Task details
Give back all of the data exactly. Leave nothing out.

Dataset excerpt
#####

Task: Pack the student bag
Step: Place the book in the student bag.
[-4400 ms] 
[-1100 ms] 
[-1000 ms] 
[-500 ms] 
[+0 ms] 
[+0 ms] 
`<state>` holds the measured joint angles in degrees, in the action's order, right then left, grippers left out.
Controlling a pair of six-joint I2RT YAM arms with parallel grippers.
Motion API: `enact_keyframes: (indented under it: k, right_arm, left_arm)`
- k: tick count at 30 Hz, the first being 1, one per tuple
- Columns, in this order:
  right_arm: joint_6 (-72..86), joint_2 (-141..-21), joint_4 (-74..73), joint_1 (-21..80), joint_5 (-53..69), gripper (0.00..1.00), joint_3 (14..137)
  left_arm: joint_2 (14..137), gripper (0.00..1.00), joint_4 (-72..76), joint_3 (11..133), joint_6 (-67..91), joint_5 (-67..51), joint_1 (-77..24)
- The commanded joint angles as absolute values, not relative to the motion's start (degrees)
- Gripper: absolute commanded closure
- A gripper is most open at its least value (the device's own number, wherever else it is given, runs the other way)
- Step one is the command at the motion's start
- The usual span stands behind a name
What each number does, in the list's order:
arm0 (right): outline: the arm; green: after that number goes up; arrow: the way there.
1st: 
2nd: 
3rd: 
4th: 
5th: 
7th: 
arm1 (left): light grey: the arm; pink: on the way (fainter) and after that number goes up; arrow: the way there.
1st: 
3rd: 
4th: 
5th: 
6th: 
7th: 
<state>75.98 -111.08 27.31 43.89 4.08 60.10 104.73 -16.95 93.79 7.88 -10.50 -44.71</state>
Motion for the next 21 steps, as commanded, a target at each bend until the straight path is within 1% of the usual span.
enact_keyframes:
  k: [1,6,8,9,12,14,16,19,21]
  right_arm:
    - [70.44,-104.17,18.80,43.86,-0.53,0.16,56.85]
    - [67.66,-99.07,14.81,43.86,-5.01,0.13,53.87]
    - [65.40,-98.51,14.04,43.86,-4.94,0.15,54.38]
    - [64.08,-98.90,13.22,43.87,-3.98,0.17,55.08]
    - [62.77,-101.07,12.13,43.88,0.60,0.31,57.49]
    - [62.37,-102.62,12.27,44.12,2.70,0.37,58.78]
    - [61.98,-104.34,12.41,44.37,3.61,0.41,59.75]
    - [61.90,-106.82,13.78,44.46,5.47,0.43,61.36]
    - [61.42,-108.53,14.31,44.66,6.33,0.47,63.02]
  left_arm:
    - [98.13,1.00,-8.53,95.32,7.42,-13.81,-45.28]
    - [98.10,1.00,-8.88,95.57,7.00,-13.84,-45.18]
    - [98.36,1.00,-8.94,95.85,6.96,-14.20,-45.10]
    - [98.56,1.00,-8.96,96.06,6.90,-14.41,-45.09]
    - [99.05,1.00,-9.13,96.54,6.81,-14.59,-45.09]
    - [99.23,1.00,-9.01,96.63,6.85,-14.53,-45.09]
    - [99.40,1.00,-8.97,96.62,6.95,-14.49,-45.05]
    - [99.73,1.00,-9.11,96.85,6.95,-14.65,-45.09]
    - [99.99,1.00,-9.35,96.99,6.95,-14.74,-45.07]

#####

Expected answer
Task: Pack the student bag
Step: Place the book in the student bag.
[-4400 ms] 
[-1100 ms] 
[-1000 ms] 
[-500 ms] 
[+0 ms] 
[+0 ms] 
`<state>` holds the measured joint angles in degrees, in the action's order, right then left, grippers left out.
Controlling a pair of six-joint I2RT YAM arms with parallel grippers.
Motion API: `enact_keyframes: (indented under it: k, right_arm, left_arm)`
- k: tick count at 30 Hz, the first being 1, one per tuple
- Columns, in this order:
  right_arm: joint_6 (-72..86), joint_2 (-141..-21), joint_4 (-74..73), joint_1 (-21..80), joint_5 (-53..69), gripper (0.00..1.00), joint_3 (14..137)
  left_arm: joint_2 (14..137), gripper (0.00..1.00), joint_4 (-72..76), joint_3 (11..133), joint_6 (-67..91), joint_5 (-67..51), joint_1 (-77..24)
- The commanded joint angles as absolute values, not relative to the motion's start (degrees)
- Gripper: absolute commanded closure
- A gripper is most open at its least value (the device's own number, wherever else it is given, runs the other way)
- Step one is the command at the motion's start
- The usual span stands behind a name
What each number does, in the list's order:
arm0 (right): outline: the arm; green: after that number goes up; arrow: the way there.
1st: 
2nd: 
3rd: 
4th: 
5th: 
7th: 
arm1 (left): light grey: the arm; pink: on the way (fainter) and after that number goes up; arrow: the way there.
1st: 
3rd: 
4th: 
5th: 
6th: 
7th: 
<state>75.98 -111.08 27.31 43.89 4.08 60.10 104.73 -16.95 93.79 7.88 -10.50 -44.71</state>
Motion for the next 21 steps, as commanded, a target at each bend until the straight path is within 1% of the usual span.
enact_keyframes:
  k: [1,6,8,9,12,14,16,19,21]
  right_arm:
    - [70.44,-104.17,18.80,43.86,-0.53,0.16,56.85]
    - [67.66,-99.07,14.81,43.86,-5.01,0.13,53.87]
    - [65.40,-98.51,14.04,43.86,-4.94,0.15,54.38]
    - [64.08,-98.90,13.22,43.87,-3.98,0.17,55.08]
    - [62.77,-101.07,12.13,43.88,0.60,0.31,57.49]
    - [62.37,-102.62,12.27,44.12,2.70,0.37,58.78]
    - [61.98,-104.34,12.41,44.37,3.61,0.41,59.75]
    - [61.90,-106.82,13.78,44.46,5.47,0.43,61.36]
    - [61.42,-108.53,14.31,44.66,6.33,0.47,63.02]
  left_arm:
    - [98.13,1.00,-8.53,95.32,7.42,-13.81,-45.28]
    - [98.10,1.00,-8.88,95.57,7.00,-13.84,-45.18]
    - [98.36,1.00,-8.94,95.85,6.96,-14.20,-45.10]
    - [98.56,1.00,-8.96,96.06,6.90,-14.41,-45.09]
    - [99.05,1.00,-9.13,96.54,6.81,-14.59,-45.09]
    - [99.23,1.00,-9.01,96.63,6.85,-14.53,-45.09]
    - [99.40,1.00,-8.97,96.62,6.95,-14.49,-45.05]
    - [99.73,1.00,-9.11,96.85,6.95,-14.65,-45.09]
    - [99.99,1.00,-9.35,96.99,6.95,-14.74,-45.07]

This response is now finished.